FORT COLLINS — An Alabama developer of student housing projects is set to build a colony for as many as 700 Colorado State University students just southeast of the campus along the proposed Mason Corridor.
Capstone Development Corp. of Birmingham, Ala., will spend more than $50 million to redevelop the site of the Choice Center retail complex and build a four-story student housing project. The apartment building will stand on the site of a mobile home park that was destroyed in the 1997 Spring Creek flood, killing four residents there.
During the years since the tragedy, the city has leveraged federal grants to make storm drainage improvements both upstream and downstream from the seven-acre site that make it safe for development, city planning officials and the developer said.

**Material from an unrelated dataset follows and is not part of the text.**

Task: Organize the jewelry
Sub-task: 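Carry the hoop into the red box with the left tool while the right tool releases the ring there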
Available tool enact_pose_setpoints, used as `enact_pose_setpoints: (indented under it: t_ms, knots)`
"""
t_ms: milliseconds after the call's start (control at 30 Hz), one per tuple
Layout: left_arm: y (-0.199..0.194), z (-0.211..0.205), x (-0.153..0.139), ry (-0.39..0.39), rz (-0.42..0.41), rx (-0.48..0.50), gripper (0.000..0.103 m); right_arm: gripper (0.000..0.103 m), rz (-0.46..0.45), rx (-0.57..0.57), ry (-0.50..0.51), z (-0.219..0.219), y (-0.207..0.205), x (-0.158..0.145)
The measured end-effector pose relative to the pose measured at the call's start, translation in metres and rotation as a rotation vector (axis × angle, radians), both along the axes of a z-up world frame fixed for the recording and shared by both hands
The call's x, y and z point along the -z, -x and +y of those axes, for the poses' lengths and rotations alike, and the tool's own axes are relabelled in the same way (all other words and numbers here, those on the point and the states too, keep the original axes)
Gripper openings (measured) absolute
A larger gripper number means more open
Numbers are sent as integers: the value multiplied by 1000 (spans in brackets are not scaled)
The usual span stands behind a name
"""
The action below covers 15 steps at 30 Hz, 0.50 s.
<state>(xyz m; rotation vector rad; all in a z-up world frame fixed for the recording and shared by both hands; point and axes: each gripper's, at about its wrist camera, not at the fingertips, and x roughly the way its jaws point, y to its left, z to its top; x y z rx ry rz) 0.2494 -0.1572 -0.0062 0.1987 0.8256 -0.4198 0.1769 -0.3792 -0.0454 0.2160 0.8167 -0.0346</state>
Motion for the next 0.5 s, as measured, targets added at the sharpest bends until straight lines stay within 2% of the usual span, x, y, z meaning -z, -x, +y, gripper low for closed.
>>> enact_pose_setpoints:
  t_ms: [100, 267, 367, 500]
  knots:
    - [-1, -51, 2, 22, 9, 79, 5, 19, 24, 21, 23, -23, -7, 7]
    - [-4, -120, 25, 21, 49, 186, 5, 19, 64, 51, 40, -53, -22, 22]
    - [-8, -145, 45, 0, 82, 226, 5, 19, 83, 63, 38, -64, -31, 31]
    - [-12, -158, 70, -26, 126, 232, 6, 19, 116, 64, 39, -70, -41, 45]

Capstone has contracted with the property owner, a family real estate investment company managed by former Larimer County commissioner Cheryl Olson, to buy the land for an undisclosed amount. The site is just southwest of the intersection of South College Avenue and Prospect Road.
“We are fully committed to delivering this project by August 2010,” said Jeff Jones, a Capstone executive vice president who heads a division devoted to campus-edge mixed-use projects. “We’re going to begin work on the site this fall, with vertical construction beginning next spring.”

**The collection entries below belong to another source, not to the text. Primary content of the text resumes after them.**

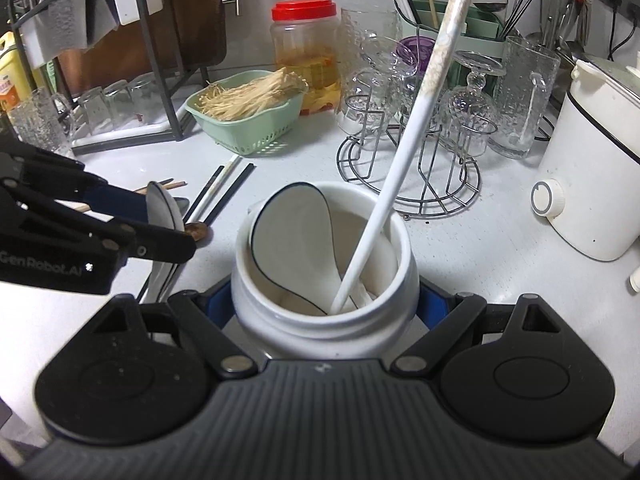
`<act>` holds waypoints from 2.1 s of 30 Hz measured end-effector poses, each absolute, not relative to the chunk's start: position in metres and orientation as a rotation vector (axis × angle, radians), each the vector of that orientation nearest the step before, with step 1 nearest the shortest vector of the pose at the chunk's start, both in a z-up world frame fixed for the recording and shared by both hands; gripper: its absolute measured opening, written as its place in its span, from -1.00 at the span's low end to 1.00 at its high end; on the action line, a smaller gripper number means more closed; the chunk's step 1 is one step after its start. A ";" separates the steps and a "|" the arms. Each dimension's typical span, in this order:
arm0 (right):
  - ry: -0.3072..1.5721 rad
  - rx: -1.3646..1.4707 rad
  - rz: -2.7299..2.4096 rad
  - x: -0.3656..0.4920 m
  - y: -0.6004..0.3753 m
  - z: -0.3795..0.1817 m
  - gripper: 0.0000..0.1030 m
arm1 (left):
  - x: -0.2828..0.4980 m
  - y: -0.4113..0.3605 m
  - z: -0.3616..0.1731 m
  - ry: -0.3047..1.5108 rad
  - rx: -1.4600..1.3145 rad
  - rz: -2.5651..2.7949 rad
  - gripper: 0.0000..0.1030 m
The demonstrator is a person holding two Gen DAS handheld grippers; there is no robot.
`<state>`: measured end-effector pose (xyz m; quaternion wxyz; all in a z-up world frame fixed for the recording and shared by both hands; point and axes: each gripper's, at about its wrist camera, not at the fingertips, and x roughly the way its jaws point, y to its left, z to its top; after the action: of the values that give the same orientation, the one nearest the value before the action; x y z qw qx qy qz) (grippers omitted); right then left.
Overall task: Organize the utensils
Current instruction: 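Lift the white ceramic spoon and carry it over the jar, then lower the white spoon into the jar and open the left gripper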
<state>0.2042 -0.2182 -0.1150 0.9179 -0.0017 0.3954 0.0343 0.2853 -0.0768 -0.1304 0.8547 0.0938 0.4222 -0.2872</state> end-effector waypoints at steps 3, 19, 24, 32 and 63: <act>0.809 -0.006 0.081 0.204 -0.219 -0.116 0.78 | 0.282 -0.076 -0.128 0.883 0.184 -0.585 -0.07; 0.799 -0.038 0.141 0.213 -0.216 -0.117 0.77 | 0.266 -0.066 -0.088 0.821 0.105 -0.523 -0.07; 0.797 -0.055 0.155 0.214 -0.214 -0.118 0.77 | 0.265 -0.067 -0.057 0.795 0.075 -0.525 -0.07; 0.796 -0.065 0.168 0.214 -0.210 -0.118 0.77 | 0.269 -0.080 -0.001 0.783 0.055 -0.555 -0.07; 0.776 -0.082 0.214 0.211 -0.208 -0.119 0.77 | 0.285 -0.154 -0.028 0.913 0.190 -0.785 -0.07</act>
<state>0.2114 -0.2082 -0.1194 0.9193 -0.0400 0.3774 0.1040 0.2855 -0.1545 -0.0284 0.8200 0.0894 0.4287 -0.3686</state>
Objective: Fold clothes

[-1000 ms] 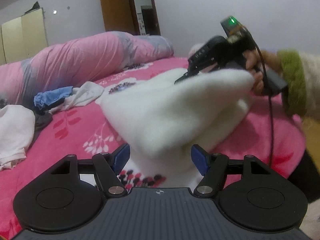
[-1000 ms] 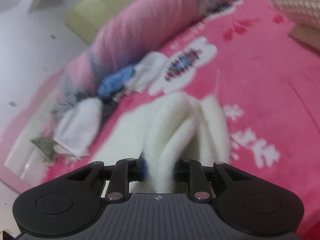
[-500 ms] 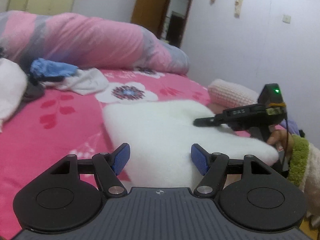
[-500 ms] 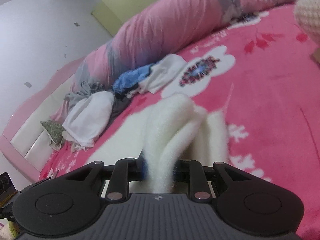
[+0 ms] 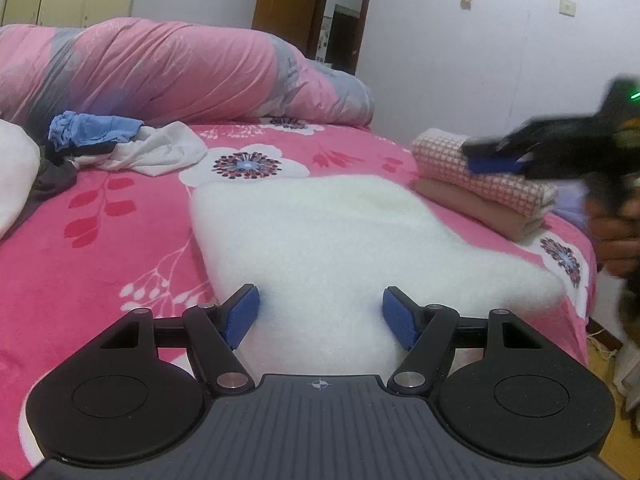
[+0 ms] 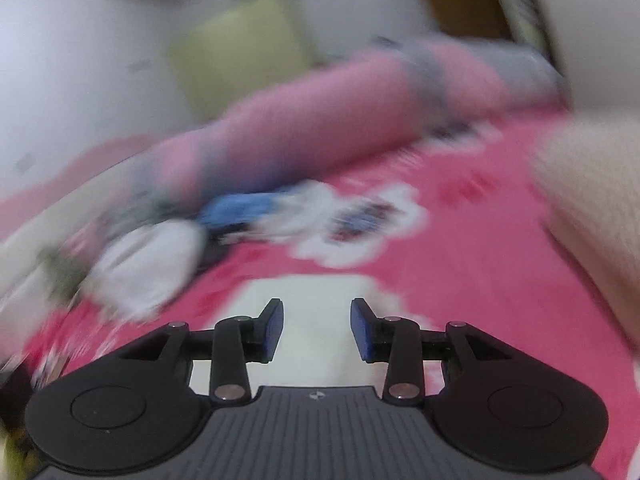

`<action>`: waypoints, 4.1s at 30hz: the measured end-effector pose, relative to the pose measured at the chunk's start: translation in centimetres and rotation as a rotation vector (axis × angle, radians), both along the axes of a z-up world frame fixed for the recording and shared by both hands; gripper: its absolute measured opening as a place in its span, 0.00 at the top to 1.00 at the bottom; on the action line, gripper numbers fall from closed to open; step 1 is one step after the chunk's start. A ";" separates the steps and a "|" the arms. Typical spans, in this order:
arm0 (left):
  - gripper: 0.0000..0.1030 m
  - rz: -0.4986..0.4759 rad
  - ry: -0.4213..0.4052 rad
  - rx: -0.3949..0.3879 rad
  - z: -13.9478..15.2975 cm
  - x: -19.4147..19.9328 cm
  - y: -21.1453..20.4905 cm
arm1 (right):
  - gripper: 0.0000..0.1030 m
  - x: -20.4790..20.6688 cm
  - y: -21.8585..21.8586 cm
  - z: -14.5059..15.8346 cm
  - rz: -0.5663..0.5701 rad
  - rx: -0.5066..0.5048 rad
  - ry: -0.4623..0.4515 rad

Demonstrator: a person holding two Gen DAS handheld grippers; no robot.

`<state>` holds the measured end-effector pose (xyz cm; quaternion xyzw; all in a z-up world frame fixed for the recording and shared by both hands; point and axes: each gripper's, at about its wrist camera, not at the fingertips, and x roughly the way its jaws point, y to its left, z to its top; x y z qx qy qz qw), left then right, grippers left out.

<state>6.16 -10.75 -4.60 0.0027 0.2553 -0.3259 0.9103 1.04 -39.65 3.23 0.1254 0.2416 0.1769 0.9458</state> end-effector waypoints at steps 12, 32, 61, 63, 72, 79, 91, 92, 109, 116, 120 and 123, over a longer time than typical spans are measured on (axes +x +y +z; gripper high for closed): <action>0.29 -0.072 -0.082 0.065 -0.9 -0.9 -1.0 | 0.64 -3.0 6.1 -4.2 0.128 -0.506 0.108; 0.30 0.012 0.246 -0.357 -1.3 -0.3 9.5 | 0.64 -3.9 10.5 -4.5 0.138 -0.749 -0.004; 0.33 0.018 0.247 -0.206 -4.3 -2.1 6.1 | 0.67 4.8 15.4 -5.8 0.126 -0.900 0.109; 0.33 0.015 0.251 -0.214 -4.4 -2.0 5.9 | 0.67 5.4 13.1 -7.9 0.099 -0.825 0.113; 0.33 0.026 0.237 -0.200 -4.5 -2.3 5.8 | 0.68 5.4 17.6 -0.5 0.115 -0.676 0.052; 0.32 0.033 0.230 -0.202 -4.8 -2.3 5.9 | 0.68 9.4 16.2 -5.9 0.122 -0.589 0.211; 0.32 0.032 0.212 -0.187 -4.9 -2.8 5.9 | 0.70 12.7 16.6 -7.0 0.078 -0.566 0.217; 0.32 0.030 0.207 -0.182 -5.0 -2.9 5.8 | 0.70 12.9 16.8 -5.9 0.067 -0.553 0.231; 0.32 0.010 0.196 -0.171 -5.2 -3.0 5.9 | 0.69 18.4 16.9 -4.0 0.021 -0.413 0.142; 0.32 -0.003 0.198 -0.131 -4.5 -3.1 5.9 | 0.67 19.5 16.1 -5.8 -0.034 -0.460 0.197; 0.34 -0.016 0.159 -0.094 -2.1 -3.4 7.0 | 0.67 13.8 11.1 -2.3 -0.156 -0.402 0.066; 0.34 -0.009 0.098 -0.116 0.5 -3.1 7.6 | 0.67 8.4 6.9 0.4 -0.255 -0.414 -0.022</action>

The project is the first major new development along the Mason Corridor, a six-mile rapid-transit link between Harmony Road and Cherry Street.
“This is a really critical piece of property for that,” Fort Collins planner Anne Aspen said. “The southeast corner of the campus has a master plan in the works, and this project is going to hit first. It’s a pretty big deal.”

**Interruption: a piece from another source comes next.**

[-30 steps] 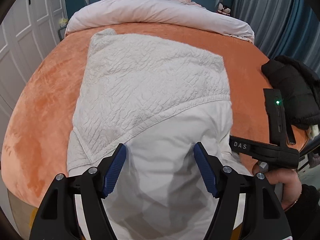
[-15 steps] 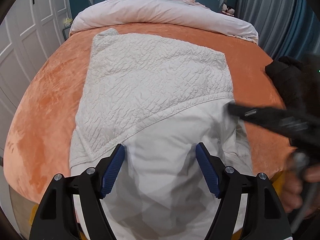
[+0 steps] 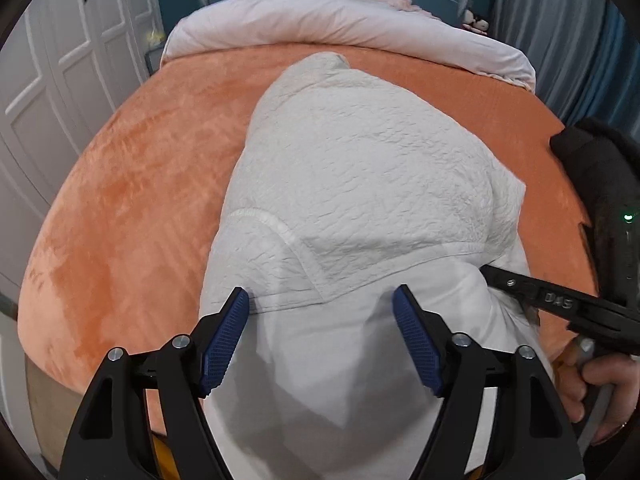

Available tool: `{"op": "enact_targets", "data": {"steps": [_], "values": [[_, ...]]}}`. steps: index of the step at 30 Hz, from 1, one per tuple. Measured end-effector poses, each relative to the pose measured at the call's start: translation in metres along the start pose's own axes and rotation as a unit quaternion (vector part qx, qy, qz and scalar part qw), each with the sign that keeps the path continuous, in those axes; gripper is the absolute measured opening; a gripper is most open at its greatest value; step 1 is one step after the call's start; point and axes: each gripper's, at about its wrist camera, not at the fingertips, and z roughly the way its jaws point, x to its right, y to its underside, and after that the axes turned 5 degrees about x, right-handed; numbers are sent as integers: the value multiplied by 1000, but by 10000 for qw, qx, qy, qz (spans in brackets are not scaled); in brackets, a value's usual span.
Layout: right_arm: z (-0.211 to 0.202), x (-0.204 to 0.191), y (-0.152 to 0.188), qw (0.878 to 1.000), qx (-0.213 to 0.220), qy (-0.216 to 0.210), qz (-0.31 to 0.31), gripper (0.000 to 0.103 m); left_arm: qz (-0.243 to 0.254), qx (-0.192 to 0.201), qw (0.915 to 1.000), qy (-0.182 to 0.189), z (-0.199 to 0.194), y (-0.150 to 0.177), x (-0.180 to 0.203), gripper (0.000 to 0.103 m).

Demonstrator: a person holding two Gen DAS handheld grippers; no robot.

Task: Fold large clothes

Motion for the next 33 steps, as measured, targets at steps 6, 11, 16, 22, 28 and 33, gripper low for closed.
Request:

Capstone is one of the nation’s premier developers of campus housing communities, with hundreds of projects completed with 55 university partners since its founding 18 years ago. Jones said the off-campus, mixed residential and retail projects are intended to take pressure off single-family neighborhoods close to campuses by offering attractive alternatives for student rentals.
Work with universities
“It is our hope, and in fact our modus operandi, to work closely with universities in planning these projects,” Jones said. “In the end, it will be a winner for the university, for the community and for the students.”
Jones, the property owner and city planning officials say they are all mindful of the significance of the site, where the greatest loss of life occurred during the 1997 flood. It was caused by a thunderstorm that dumped more than 11 inches of rain at the headwaters of Spring Creek, a storm city and federal officials said would occur once in a 500-year period.
“We want to give this property a new beginning, while honoring the historic significance of the site,” Jones said. “One of the things we’re really going to be stressing is all the work that the city has undertaken to improve stormwater capacity at that site.”
Aspen said the flood control improvements will likely lead to a remapping of the site by the Federal Emergency Management Agency to remove it from the Spring Creek floodplain.
“The odds of having those kinds of effects again, with all the work that’s been done both upstream and downstream, are like a million to one,” she said.
Jones said other Capstone developments demonstrate how the projects reduce conflicts between residents of single-family home neighborhoods and students seeking close-to-campus accommodations. That conflict in Fort Collins led to passage of the so-called “three-unrelated” ordinance that caps the number of residents who can live in a single-family home.
“CSU, like most universities, can only house about 20 to 30 percent of their students on campus,” Jones said. “We understand there are often conflicts between the housing needs of students and the lifestyle of single-family neighborhoods. When you see encroachment, you see so much conflict and acrimony…. Our projects are neighborhood-protective, not neighborhood-disruptive.”
Catalytic project
City finance director Mike Freeman said the proposed project will provide a catalyst for further development along the Mason Corridor, now closer to reality with the infusion of a $60 million federal grant.
“I think the significance is that there will be a few flagship projects that will help create the potential of what the corridor can be,” he said. “This is one of them. It’s got everything — some significant retail redevelopment, student housing, and transit-oriented development.”
If the project opens on schedule, student residents will find a setting unlike anything else in the city. Most of the units in the complex will be four-bedroom flats, with each bedroom having a private bath. Each unit will be completely furnished and include a washer and dryer. Rents likely will start in the low $500s per resident, Jones said.
Each building will have a staffed help desk, lounges for gatherings and a computer center where printers, scanners and other peripherals will be available to residents.